Keywords
HCC - LR-TRA - mRECIST - response
Introduction
Hepatocellular carcinoma (HCC) is one of the leading causes of morbidity and mortality.
The incidence of HCC has a rising trend globally as well as in India. This has been
attributed to rising lifestyle diseases like obesity, diabetes, nonalcoholic fatty
liver disease (NAFLD), and alcoholic liver disease (ALD). Hepatitis B virus (HBV)
and hepatitis C virus (HCV) infections continue to be leading causes of HCC in India.[1] As per the National Comprehensive Cancer Network (NCCN) guidelines for hepatobiliary
cancers, version 2.2022, and Liver Imaging Reporting and Data System (LI-RADS),[2] features like arterial phase hyperenhancement (APHE), nonperipheral venous or delayed
phase washout appearance, enhancement of capsule appearance, and threshold growth
are considered characteristics of HCC in high-risk (cirrhosis, chronic hepatitis B,
or current or prior HCC) patients with liver nodule(s), which are 10 mm or more in
size.
Depending on the disease burden and patient's condition, the intent of therapy can
be curative, bridge to transplant/downstaging for transplant eligibility, or palliation.

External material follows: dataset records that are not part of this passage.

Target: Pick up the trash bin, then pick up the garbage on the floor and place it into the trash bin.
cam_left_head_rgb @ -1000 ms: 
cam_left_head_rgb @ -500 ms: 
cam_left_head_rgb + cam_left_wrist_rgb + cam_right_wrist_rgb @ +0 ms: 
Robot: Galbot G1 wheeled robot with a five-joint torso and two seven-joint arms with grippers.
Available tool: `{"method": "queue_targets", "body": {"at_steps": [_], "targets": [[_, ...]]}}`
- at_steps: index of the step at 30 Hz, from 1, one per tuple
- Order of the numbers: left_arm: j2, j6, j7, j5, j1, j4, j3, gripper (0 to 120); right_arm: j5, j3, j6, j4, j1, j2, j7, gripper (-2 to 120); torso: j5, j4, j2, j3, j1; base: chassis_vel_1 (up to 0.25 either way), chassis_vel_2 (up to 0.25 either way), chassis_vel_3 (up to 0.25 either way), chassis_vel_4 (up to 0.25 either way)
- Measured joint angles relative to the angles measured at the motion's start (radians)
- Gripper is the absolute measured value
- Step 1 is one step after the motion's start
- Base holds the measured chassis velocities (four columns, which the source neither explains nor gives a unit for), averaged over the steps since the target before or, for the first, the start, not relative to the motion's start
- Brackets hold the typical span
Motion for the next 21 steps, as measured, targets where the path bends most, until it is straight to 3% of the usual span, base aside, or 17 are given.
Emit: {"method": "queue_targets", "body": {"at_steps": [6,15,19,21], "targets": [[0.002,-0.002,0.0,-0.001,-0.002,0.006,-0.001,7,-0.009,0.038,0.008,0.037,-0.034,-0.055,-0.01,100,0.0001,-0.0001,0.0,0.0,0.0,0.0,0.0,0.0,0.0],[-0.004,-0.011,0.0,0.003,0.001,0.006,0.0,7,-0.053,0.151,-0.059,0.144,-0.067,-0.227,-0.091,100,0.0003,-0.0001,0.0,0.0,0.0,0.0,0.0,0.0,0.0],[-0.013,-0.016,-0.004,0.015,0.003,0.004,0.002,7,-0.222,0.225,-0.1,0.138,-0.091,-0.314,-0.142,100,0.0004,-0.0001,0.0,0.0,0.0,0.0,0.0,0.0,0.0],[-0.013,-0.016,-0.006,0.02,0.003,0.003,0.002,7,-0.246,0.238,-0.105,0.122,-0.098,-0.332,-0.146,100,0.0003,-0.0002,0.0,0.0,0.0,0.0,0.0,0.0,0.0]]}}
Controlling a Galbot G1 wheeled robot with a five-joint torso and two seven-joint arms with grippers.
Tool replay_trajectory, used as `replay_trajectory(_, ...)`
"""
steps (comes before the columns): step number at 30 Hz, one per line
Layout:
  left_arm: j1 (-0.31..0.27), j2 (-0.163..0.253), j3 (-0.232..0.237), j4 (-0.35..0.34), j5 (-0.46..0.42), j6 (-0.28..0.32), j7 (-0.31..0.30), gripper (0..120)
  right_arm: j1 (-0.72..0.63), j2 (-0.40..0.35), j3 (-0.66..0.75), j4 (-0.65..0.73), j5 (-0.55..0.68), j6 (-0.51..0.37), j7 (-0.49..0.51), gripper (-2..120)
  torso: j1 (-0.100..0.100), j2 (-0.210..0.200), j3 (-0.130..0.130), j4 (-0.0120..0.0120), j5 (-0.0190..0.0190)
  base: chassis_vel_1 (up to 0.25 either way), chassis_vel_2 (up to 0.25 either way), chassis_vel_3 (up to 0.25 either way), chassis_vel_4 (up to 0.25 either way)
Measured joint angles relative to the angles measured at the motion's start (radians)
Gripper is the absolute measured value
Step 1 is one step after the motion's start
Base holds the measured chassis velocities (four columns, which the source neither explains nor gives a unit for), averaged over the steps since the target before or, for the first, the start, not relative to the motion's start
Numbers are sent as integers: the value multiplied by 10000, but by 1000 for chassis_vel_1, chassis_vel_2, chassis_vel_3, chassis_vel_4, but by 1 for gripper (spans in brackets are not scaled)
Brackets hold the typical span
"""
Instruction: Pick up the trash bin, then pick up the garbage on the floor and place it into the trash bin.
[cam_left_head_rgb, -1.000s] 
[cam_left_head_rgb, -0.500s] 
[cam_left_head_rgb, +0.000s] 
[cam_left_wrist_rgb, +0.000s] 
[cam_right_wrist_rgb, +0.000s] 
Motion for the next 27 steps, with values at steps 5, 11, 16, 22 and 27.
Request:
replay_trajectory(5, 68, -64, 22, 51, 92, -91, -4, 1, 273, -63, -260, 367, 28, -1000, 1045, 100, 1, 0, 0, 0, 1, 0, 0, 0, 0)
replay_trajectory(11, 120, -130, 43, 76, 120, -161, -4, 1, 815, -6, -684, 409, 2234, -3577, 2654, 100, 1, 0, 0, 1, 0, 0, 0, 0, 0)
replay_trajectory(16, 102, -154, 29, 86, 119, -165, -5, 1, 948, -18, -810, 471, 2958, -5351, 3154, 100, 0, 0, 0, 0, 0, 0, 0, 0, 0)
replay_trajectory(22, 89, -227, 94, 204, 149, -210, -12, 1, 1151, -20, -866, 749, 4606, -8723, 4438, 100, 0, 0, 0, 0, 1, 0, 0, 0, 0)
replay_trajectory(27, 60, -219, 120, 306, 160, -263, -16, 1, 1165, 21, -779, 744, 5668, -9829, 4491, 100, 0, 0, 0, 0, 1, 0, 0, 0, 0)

Curative measure include surgery, locoregional therapies (LRTs), or liver transplant.[3] LRTs ([Fig. 1]) comprise thermal ablation methods (radiofrequency ablation [RFA], microwave ablation
[MWA], and cryoablation), transarterial therapies (bland transarterial embolization
[TAE], transarterial chemoembolization [TACE], drug-eluting bead transarterial chemoembolization
[DEB-TACE], and transarterial radioembolization/selective internal radiation therapy
[TARE/SIRT]), and stereotactic body radiotherapy (SBRT;).
Fig. 1 Locoregional therapies.
The LRTs lead to alterations in tumor morphology, predominantly, secondary to ischemia
and coagulation necrosis. In addition, TACE has local cytotoxic effect on the tumor.
Traditional response evaluation criteria like WHO and response evaluation criteria
for solid tumors (RECIST) define tumor response based on alterations in the size of
the tumor, which do not provide optimal indication of response to LRTs, since LRTs
can induce intratumoral necrosis without reduction in the tumor size. On the contrary,
ablative therapies result in increase in the size of the ablation zone, since ablative
therapies incorporate additional margin of at least 5 mm to address satellite micrometastasis
and microvascular tumor extension, and reduce the likelihood of tumor recurrence.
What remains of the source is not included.